Am 12.10.2012 00:06, schrieb Wenhua Zhao:
On Wed, Oct 10, 2012 at 12:21 PM, Ian Kelly <ian.g.ke...@gmail.com> wrote:
Can you demonstrate an API bug that is caused by this?

A simple demo of this error is:
[...]
     print "in main cv._is_owned: ", cv._is_owned()

That is kind of cheating, because as far as I can tell that function is private and not even documented in any way.
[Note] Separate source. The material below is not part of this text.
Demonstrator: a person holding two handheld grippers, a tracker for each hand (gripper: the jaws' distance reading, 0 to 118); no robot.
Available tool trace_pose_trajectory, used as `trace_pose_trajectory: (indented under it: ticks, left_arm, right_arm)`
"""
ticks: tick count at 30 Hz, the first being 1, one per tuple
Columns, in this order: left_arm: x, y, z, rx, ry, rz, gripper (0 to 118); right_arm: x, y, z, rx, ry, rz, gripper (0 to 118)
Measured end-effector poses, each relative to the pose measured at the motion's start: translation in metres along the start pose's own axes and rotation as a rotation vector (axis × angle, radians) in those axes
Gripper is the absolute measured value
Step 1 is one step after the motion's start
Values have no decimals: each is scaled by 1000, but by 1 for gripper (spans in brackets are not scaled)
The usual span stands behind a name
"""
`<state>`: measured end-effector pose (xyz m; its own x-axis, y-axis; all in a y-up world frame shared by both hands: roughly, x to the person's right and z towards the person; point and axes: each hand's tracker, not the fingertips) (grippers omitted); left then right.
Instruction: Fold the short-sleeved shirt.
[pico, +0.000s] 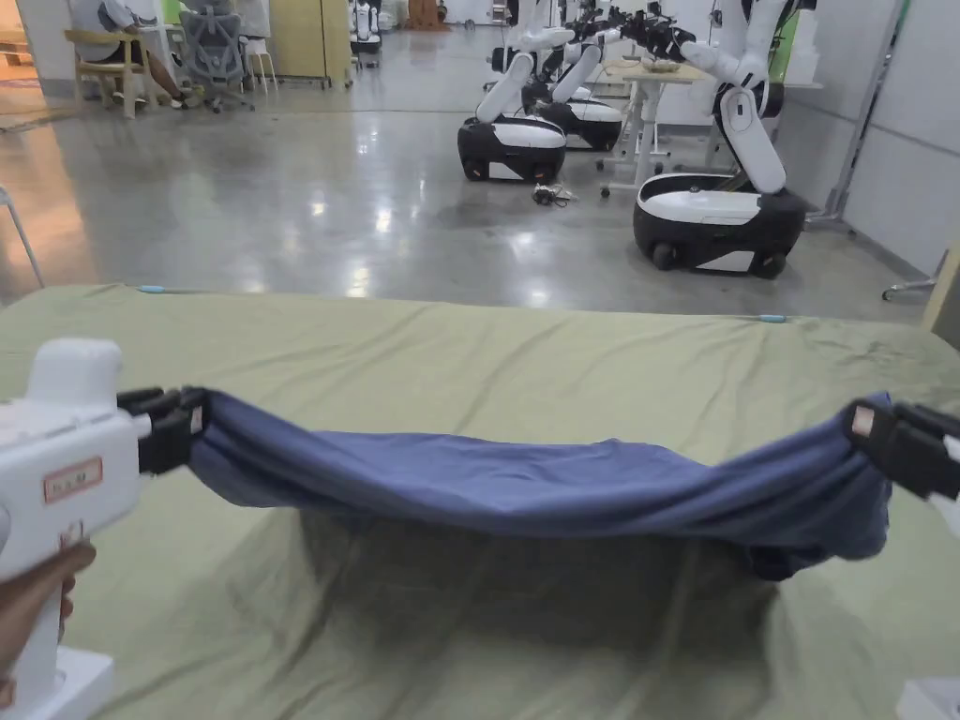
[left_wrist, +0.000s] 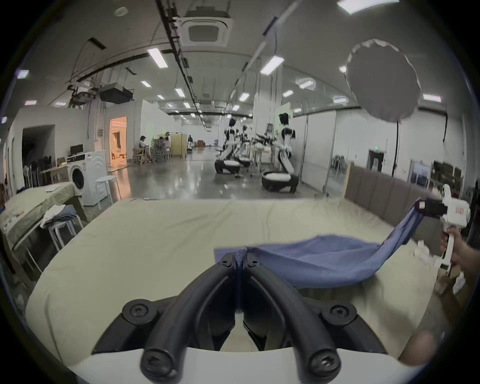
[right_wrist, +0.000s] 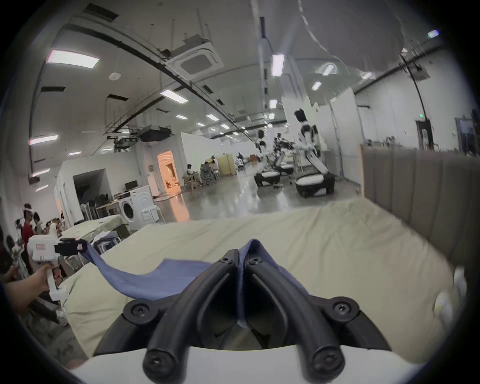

You can use wait() though, which should always raise a RuntimeError:

----------->8------------------------>8----------------------

import time
from threading import Condition, Lock, Thread

cv = Condition(Lock())

def do_acquire():
    cv.acquire()
    print "cv acquired in thread"
    time.sleep(5)
    cv.release()
    print "cv released in thread"

thread = Thread(target=do_acquire)
thread.start()

for i in range(10):
    try:
        cv.wait()
        print "in main cv.wait() succeeded"
    except RuntimeError:
        print "in main cv.wait() raised RuntimeError"
    time.sleep(1)

----------->8------------------------>8----------------------

This gives me the following output:

in main cv.wait() raised RuntimeErrorcv acquired in thread

Exception in thread Thread-1:
Traceback (most recent call last):
  File "C:\Python27\lib\threading.py", line 551, in __bootstrap_inner
    self.run()
  File "C:\Python27\lib\threading.py", line 504, in run
    self.__target(*self.__args, **self.__kwargs)
  File "ttest.py", line 10, in do_acquire
    cv.release()
error: release unlocked lock

Following that, the program hangs. It seems the wait() released the lock that it didn't own, causing the error in do_acquire(). It then hung in wait(), although it should have raised a RuntimeError instead.